Yeh, mistype :-) You can check those minor details as you code ;-)
> as for custom sort operations, i think you might be correct. the
> function you want is: usort()
>
> ive never used it before, but here is the example from the PHP
> manual:
>
> function cmp ($a, $b) {
> if ($a == $b) return 0;
> return ($a $b) ? -1 : 1;
> }
>
> $a = array (3, 2, 5, 6, 1);
>
> usort ($a, "cmp");
>
> while (list ($key, $value) = each ($a)) {
> echo "$key: $value\n";
> }
>
> -----------------
>
> ur definitely correct about splitting it around the #. try this:
>
> for ($i=0; $i<=count($blah); $i++)
> { $blah2[$i] = explode("#", $blah[$i]); }
>
> // you can then call the number using $blah[$i][0] i believe
Yup, the OP just needs to combine those two things to create his custom function, which explodes his array value, then compares the numbers and returns appropriately.
Rikki
> Yup, the OP just needs to combine those two things to create his
> custom function, which explodes his array value, then compares the
> numbers and returns appropriately.
>
> Rikki
I think the problem he is gonna have is that when you split a string, it returns strings. this means that it will not sort them numerically, but literally, thus it would think for example: 3 > 100 since 3 > 1.
to avoid this, use settype(), e.g. settype($blah[$i], "int");
:)
sort($blah,SORT_NUMERIC);
Just tried it on the test data given and it does produce
blah[0]=3#moo
blah[1]=43#blah
blah[2]=60#cough
blah[3]=100#woof
It works because of how PHPs (and PERLs for that matter) string->number conversion behaves.

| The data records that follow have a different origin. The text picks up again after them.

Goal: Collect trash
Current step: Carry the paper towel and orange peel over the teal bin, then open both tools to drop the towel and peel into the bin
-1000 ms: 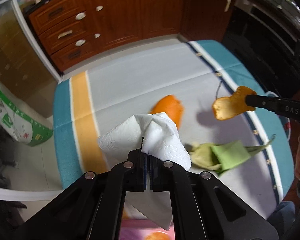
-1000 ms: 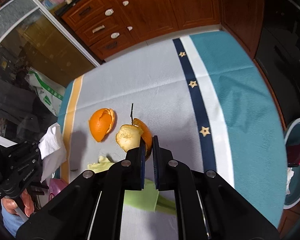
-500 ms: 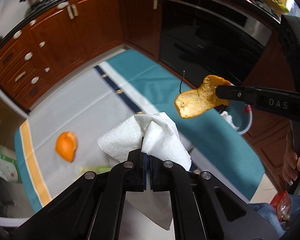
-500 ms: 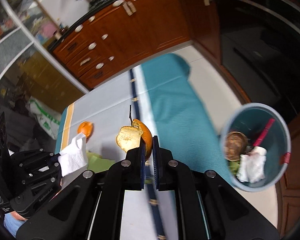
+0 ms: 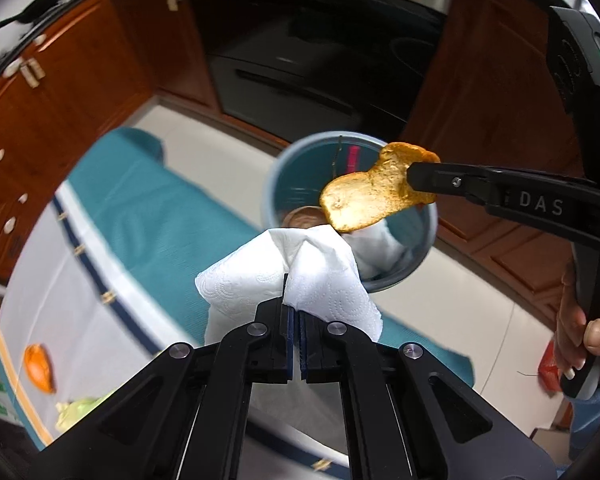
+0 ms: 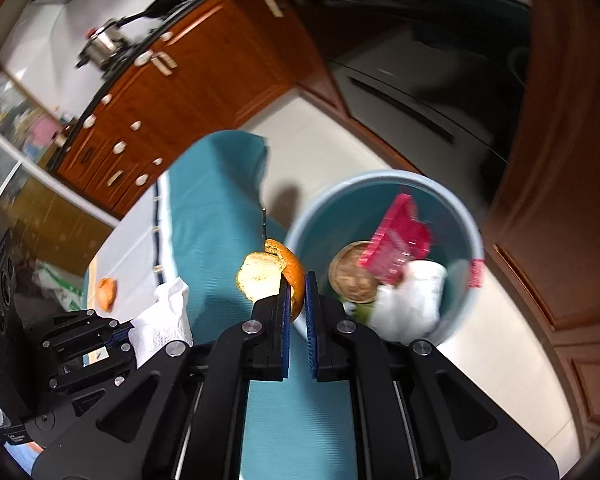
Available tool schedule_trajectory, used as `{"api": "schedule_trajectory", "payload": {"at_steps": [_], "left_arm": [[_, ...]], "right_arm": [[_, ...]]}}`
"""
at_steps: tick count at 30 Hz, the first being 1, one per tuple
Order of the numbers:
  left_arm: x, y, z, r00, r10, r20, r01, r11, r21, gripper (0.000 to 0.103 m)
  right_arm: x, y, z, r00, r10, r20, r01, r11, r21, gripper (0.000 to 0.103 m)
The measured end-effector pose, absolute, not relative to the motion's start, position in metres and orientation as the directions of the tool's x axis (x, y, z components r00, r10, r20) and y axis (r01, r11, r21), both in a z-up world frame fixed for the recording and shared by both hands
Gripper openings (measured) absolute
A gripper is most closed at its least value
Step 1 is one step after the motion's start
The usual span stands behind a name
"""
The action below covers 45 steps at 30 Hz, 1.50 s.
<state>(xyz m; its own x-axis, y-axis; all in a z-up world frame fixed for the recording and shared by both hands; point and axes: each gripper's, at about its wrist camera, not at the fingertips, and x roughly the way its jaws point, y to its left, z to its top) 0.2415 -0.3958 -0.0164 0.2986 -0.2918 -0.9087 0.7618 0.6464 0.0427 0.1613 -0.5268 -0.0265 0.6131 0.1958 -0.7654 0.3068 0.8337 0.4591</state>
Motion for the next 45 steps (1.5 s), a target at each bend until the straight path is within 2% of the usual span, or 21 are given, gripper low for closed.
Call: {"api": "schedule_trajectory", "payload": {"at_steps": [9,13,15,16,17,18,19,20,21,23,32,45], "left_arm": [[0.253,-0.458,-0.053,0.211,-0.3,-0.93,0.794,0.607,-0.016,0.002],[0.258,-0.471,-0.07,0.187,-0.29,-0.939,0.798,0.602,-0.027,0.004],[0.258,-0.475,-0.078,0.18,-0.279,-0.943,0.801,0.598,-0.024,0.005],[0.258,-0.477,-0.08,0.177,-0.273,-0.946,0.801,0.598,-0.023,0.006],[0.259,-0.478,-0.081,0.173,-0.265,-0.949,0.801,0.598,-0.021,0.016],[0.261,-0.475,-0.08,0.172,-0.262,-0.95,0.802,0.597,-0.019,0.026],[0.26,-0.475,-0.08,0.184,-0.257,-0.949,0.803,0.596,-0.006,0.052],[0.259,-0.474,-0.078,0.219,-0.253,-0.942,0.801,0.598,0.026,0.067],[0.257,-0.473,-0.076,0.249,-0.257,-0.934,0.8,0.598,0.048,0.069],[0.256,-0.472,-0.075,0.254,-0.258,-0.932,0.804,0.593,0.055,0.07],[0.257,-0.455,-0.067,0.241,-0.263,-0.934,0.786,0.617,0.029,0.071],[0.256,-0.391,-0.036,0.302,-0.271,-0.914,0.749,0.661,0.052,0.071]], "right_arm": [[0.158,-0.58,-0.072,0.552,0.154,-0.82,0.425,0.794,0.435,0.007],[0.164,-0.584,-0.089,0.524,0.163,-0.836,0.443,0.786,0.431,0.011],[0.166,-0.585,-0.095,0.514,0.169,-0.841,0.447,0.784,0.43,0.017],[0.167,-0.585,-0.097,0.515,0.181,-0.838,0.446,0.778,0.443,0.032],[0.168,-0.586,-0.099,0.515,0.181,-0.838,0.452,0.773,0.445,0.06],[0.169,-0.586,-0.097,0.519,0.175,-0.837,0.457,0.771,0.444,0.072],[0.169,-0.587,-0.096,0.527,0.172,-0.832,0.457,0.768,0.448,0.081],[0.17,-0.587,-0.095,0.532,0.17,-0.83,0.457,0.767,0.45,0.082],[0.171,-0.588,-0.094,0.528,0.17,-0.832,0.461,0.766,0.449,0.082],[0.173,-0.59,-0.094,0.526,0.174,-0.833,0.471,0.756,0.455,0.085],[0.171,-0.58,-0.087,0.516,0.174,-0.839,0.475,0.756,0.449,0.085],[0.176,-0.536,-0.054,0.536,0.183,-0.824,0.411,0.796,0.444,0.085]]}}
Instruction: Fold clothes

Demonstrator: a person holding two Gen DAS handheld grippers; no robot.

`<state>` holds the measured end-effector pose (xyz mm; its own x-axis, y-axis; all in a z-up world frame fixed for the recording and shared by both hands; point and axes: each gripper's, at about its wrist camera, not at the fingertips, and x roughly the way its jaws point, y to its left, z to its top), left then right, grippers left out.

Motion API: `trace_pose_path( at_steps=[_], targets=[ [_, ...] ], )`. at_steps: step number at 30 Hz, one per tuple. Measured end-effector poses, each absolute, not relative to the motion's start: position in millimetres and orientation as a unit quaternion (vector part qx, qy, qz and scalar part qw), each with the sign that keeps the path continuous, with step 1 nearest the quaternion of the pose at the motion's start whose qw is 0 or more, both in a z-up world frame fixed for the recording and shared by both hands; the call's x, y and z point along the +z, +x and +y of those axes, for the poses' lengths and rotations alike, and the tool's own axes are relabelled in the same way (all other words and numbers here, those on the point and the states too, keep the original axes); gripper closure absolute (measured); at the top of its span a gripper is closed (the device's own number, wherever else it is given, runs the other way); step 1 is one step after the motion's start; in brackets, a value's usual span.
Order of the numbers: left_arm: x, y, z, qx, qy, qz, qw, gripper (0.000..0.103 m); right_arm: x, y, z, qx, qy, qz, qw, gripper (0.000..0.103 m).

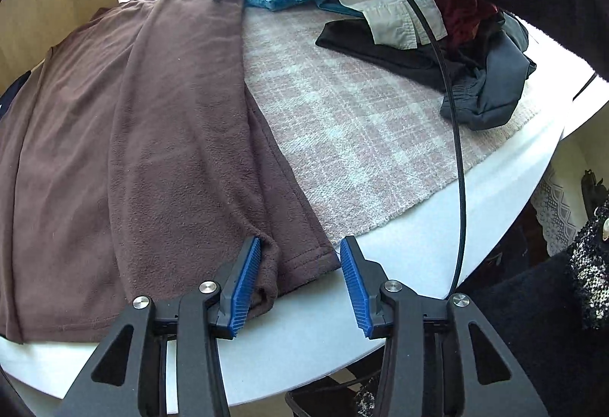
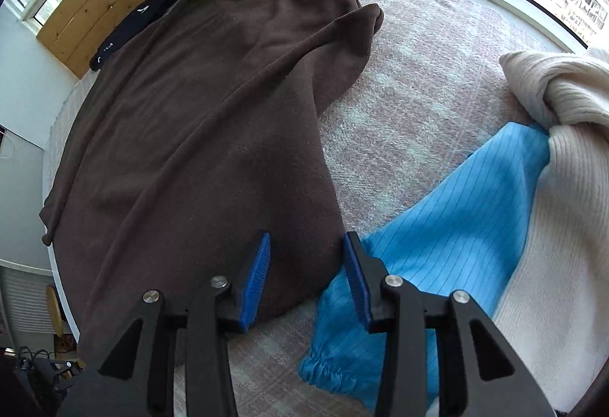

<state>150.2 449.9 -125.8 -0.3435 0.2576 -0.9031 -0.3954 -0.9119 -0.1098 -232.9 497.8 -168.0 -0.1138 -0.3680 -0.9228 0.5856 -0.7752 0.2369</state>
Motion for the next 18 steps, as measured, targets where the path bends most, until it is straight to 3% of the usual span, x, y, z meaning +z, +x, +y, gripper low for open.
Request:
trace_pose_path(
  at_steps=[7, 13, 15, 17, 18],
  targets=[
    [-126, 150, 451, 0.818, -0.537, 0.063, 0.199, 0.062, -162, -232, 505, -0.748, 0.569, 0.064, 0.336, 0.062],
    [-128, 147, 453, 0.818, -0.536, 0.070, 0.198, 0.063, -167, -230, 497, -0.749, 0.564, 0.089, 0.335, 0.062],
    [-128, 147, 452, 0.819, -0.534, 0.076, 0.197, 0.070, -167, -229, 494, -0.749, 0.562, 0.100, 0.336, 0.062],
    [-128, 144, 441, 0.821, -0.535, 0.060, 0.190, 0.092, -167, -227, 491, -0.749, 0.560, 0.111, 0.337, 0.062],
    [-128, 141, 433, 0.820, -0.539, 0.037, 0.192, 0.092, -168, -226, 490, -0.748, 0.559, 0.116, 0.337, 0.062]
  ],
)
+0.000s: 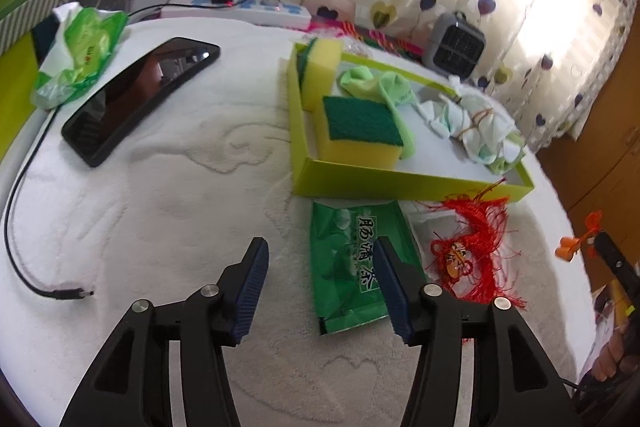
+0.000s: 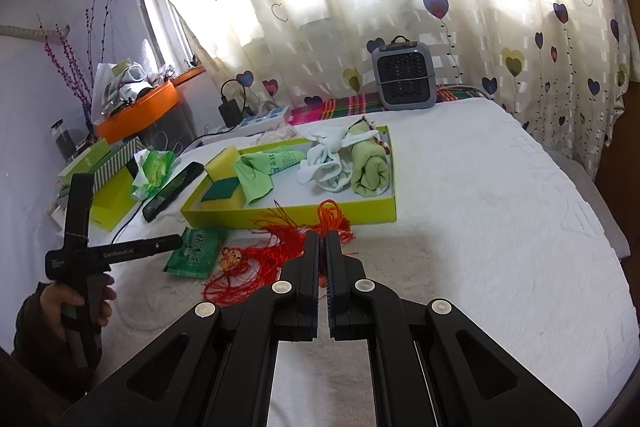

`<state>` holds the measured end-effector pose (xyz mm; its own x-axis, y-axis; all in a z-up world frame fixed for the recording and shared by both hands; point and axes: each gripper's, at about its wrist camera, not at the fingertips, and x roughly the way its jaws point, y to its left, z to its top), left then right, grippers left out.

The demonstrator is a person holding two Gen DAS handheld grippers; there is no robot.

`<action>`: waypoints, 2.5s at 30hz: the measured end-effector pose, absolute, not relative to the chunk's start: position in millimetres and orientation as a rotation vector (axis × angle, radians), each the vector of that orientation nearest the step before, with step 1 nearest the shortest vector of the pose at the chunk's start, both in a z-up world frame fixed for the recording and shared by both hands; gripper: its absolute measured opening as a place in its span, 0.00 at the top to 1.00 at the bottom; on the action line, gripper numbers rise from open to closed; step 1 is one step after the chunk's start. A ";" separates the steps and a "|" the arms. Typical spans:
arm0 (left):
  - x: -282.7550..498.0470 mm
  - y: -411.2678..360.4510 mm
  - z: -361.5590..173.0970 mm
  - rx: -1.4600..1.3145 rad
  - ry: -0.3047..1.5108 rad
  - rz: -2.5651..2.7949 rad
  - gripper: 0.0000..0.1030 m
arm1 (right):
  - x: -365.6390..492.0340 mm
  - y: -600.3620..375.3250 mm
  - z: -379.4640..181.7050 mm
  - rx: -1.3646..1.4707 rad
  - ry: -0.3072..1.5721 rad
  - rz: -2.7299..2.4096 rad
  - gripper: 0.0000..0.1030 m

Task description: Organize soft objects

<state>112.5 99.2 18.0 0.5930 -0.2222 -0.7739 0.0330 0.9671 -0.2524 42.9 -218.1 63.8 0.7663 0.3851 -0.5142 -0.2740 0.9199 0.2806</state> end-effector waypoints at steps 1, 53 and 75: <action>114.9 95.8 17.0 -0.212 0.933 -0.153 0.47 | 43.4 -218.0 63.6 0.194 0.600 0.362 0.97; 103.2 80.2 74.7 -0.168 0.743 -0.177 0.86 | 76.5 -206.8 78.4 0.196 0.602 0.480 0.97; 162.4 68.8 91.2 -0.143 0.712 -0.198 0.85 | 150.1 -169.6 76.4 0.159 0.683 0.581 0.97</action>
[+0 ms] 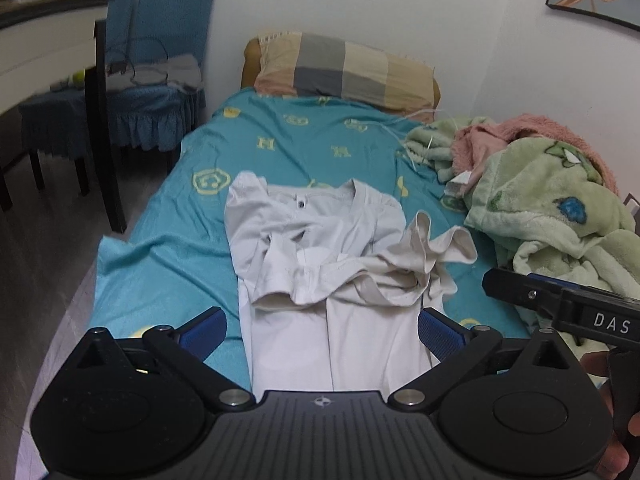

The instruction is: Fold clothes

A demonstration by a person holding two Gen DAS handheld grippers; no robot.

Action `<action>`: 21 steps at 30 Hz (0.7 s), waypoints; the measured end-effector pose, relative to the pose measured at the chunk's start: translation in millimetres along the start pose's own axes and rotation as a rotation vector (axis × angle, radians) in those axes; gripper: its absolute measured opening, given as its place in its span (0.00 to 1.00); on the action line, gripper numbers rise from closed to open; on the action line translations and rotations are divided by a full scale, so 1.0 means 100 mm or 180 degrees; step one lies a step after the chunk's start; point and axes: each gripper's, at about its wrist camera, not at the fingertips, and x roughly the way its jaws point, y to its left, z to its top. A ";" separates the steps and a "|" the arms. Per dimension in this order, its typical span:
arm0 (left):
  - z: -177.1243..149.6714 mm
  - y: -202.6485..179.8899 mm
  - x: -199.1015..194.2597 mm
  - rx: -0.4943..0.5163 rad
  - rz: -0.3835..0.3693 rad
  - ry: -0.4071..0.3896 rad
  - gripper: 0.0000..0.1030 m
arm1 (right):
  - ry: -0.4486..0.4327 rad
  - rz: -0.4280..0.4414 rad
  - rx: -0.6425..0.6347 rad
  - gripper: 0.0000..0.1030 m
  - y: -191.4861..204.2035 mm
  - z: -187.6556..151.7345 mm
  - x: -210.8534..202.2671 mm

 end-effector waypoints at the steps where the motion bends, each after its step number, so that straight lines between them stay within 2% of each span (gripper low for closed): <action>1: -0.01 0.02 0.04 -0.0032 -0.0014 0.0063 1.00 | 0.0014 -0.0006 0.0016 0.79 -0.01 0.00 0.02; 7: -0.10 0.10 0.29 -0.0274 -0.0184 0.0616 1.00 | 0.0076 -0.0034 0.0029 0.79 -0.02 -0.03 0.07; 14: -0.31 0.31 0.60 -0.0984 -0.0664 0.1385 0.99 | 0.0160 -0.0026 0.0039 0.79 -0.02 -0.06 0.11; 17: -0.42 0.41 0.73 -0.1308 -0.0840 0.1626 0.99 | 0.0182 0.0001 0.0036 0.79 -0.02 -0.06 0.12; 21: -0.54 0.51 0.86 -0.1629 -0.0892 0.1805 0.98 | 0.0209 0.0035 0.0037 0.79 -0.01 -0.07 0.13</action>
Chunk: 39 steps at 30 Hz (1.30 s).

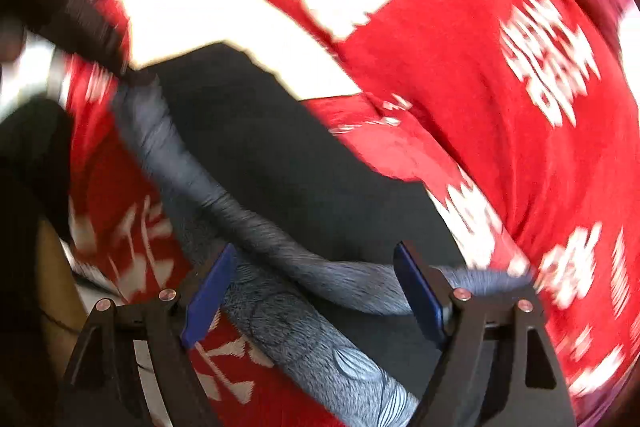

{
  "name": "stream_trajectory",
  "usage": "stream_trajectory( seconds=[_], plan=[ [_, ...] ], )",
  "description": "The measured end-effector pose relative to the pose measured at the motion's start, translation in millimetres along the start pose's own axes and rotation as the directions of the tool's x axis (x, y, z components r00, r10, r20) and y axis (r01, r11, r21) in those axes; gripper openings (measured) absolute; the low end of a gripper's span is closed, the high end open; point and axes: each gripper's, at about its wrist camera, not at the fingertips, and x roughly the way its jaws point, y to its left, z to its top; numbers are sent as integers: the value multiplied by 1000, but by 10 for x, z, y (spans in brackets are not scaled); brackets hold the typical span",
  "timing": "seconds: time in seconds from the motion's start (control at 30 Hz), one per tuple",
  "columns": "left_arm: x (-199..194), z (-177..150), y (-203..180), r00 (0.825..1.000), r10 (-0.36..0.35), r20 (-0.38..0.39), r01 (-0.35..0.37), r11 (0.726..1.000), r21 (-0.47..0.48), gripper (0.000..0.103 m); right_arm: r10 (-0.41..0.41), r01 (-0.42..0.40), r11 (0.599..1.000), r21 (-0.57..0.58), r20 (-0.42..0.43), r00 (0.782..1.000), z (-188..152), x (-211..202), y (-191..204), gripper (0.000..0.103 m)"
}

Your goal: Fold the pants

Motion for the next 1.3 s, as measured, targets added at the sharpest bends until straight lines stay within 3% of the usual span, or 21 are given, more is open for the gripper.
stream_trajectory(
  seconds=[0.07, 0.17, 0.23, 0.27, 0.3, 0.37, 0.43, 0.5, 0.57, 0.6, 0.67, 0.73, 0.8, 0.9, 1.0, 1.07, 1.13, 1.2, 1.27, 1.3],
  plan=[
    [203, 65, -319, 999, -12, -39, 15, 998, 69, 12, -44, 45, 984, 171, -10, 999, -2, -38, -430, 84],
    [594, 95, -730, 992, 33, -122, -12, 985, 173, 12, -167, 196, 887, 418, -106, 980, -53, 128, -1295, 87],
    [855, 41, -906, 981, 64, -183, -25, 977, 211, 12, -203, 294, 788, 541, -222, 954, -128, 370, -1856, 88],
    [877, -1, -957, 982, 89, -166, -50, 973, 227, 12, -201, 354, 720, 597, -309, 930, -180, 530, -2172, 88],
    [847, -40, -1022, 987, 111, -119, -77, 963, 258, 12, -190, 395, 672, 626, -371, 909, -205, 665, -2388, 88],
    [825, -75, -1069, 986, 125, -114, -88, 953, 290, 20, -140, 455, 595, 663, -472, 871, -289, 894, -2710, 88],
    [814, -91, -1058, 988, 81, -129, -42, 959, 282, 36, -28, 458, 570, 682, -541, 841, -370, 1181, -2939, 88],
    [800, -104, -1035, 988, 85, -130, -46, 959, 281, 36, 27, 467, 581, 667, -589, 808, -405, 1466, -3026, 88],
    [795, -126, -1055, 987, 99, -125, -58, 953, 296, 36, 2, 526, 614, 588, -668, 744, -482, 1686, -3047, 88],
    [796, -138, -1062, 987, 106, -121, -65, 950, 305, 36, -8, 518, 615, 595, -652, 758, -473, 1675, -3059, 87],
    [832, -142, -1094, 987, 111, -114, -71, 949, 308, 37, 14, 490, 591, 640, -616, 788, -519, 1583, -3101, 42],
    [838, -154, -1121, 988, 96, -119, -55, 948, 313, 47, 62, 418, 567, 710, -542, 838, -585, 1367, -3133, 5],
    [866, -169, -1176, 988, 111, -108, -70, 944, 324, 47, 61, 393, 529, 752, -496, 866, -681, 1079, -3157, 5],
    [858, -185, -1192, 988, 110, -109, -69, 943, 324, 47, -13, 374, 459, 806, -415, 910, -972, 376, -3080, 5],
    [830, -203, -1204, 989, 71, -130, -28, 950, 312, 48, -98, 364, 392, 845, -355, 930, -1304, -284, -2928, 5],
    [833, -248, -1263, 988, 47, -146, 1, 948, 317, 48, -127, 342, 305, 889, -319, 939, -1682, -640, -2813, 6],
    [880, -313, -1355, 986, 57, -157, 1, 937, 348, 48, -131, 351, 247, 903, -328, 935, -2036, -799, -2650, 6],
    [921, -402, -1460, 986, 108, -130, -46, 911, 410, 48, -84, 361, 230, 904, -351, 932, -2297, -691, -2567, 7],
    [937, -438, -1500, 986, 116, -119, -54, 901, 431, 57, -38, 397, 244, 885, -400, 916, -2509, -566, -2484, 12],
    [938, -442, -1507, 986, 117, -115, -57, 902, 427, 57, -48, 369, 252, 895, -369, 928, -2570, -580, -2457, 13]
  ],
)
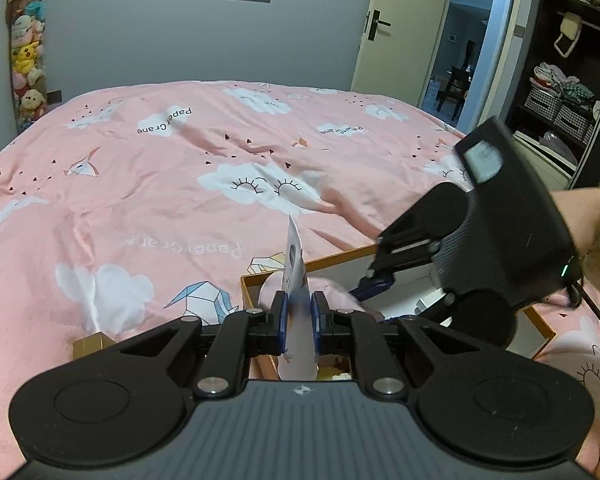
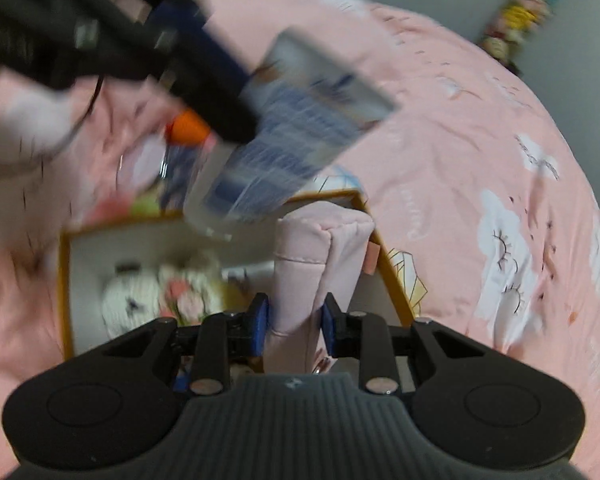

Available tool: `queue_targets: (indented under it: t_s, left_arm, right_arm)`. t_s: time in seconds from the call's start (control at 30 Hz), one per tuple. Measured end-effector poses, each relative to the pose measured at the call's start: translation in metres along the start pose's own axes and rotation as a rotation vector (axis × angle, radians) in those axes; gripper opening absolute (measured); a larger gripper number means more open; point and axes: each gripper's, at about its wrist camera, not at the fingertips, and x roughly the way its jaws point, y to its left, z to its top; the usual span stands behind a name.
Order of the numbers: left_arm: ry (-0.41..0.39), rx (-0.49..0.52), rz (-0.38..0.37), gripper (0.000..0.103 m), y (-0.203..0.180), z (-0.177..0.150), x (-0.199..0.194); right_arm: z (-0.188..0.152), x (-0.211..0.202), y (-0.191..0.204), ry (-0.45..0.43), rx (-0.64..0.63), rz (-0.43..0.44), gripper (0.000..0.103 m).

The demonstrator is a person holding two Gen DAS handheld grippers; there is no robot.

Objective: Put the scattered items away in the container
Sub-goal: 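Carry the pink pouch with the right tool while the left tool carries the tube to the box, then lower the pink pouch into the box and open the right tool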

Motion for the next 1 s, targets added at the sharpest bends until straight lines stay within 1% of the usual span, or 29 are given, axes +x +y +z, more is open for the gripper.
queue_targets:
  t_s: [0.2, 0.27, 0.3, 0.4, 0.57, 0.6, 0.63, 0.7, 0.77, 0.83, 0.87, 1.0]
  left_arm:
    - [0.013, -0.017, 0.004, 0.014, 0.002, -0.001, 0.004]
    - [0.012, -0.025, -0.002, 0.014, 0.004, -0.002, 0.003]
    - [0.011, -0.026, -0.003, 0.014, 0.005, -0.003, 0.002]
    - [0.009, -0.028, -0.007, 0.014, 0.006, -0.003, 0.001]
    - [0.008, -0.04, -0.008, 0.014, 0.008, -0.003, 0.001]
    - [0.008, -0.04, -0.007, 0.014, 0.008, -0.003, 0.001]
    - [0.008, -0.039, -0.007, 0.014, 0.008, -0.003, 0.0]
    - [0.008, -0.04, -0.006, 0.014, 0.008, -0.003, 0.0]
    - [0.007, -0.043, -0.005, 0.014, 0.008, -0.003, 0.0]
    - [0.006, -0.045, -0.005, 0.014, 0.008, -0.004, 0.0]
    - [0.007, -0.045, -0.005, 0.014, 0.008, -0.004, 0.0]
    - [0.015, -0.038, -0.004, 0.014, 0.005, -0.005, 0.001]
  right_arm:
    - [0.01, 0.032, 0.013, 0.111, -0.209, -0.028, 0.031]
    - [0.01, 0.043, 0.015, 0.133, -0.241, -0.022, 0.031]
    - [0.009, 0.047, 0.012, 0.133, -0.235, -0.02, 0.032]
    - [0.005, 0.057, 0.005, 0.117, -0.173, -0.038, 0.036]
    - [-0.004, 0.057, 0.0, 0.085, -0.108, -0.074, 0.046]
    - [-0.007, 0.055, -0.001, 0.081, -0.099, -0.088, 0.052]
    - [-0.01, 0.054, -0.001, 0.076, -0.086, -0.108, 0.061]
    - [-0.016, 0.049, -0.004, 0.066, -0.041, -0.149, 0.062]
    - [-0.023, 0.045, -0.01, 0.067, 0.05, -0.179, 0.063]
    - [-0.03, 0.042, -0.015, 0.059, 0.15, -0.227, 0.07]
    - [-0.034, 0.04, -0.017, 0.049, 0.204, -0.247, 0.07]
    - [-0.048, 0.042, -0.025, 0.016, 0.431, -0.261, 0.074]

Typically, it looks at the string and just keeps reading numbers until it encounters the end or a non numeric character hence "3#moo" -> 3 and so on..
A more general point, don't be so caught up in trying to solve things with php functions. They are there for convenience but they aren't the beginning and the end of the language by a long way. You all seem to have expended alot of effort trying to use builtin functions when you could of written the code yourselves in 6 lines (a simple sort routine is nothing fancy, 2 nested for loops and a comparison in the middle).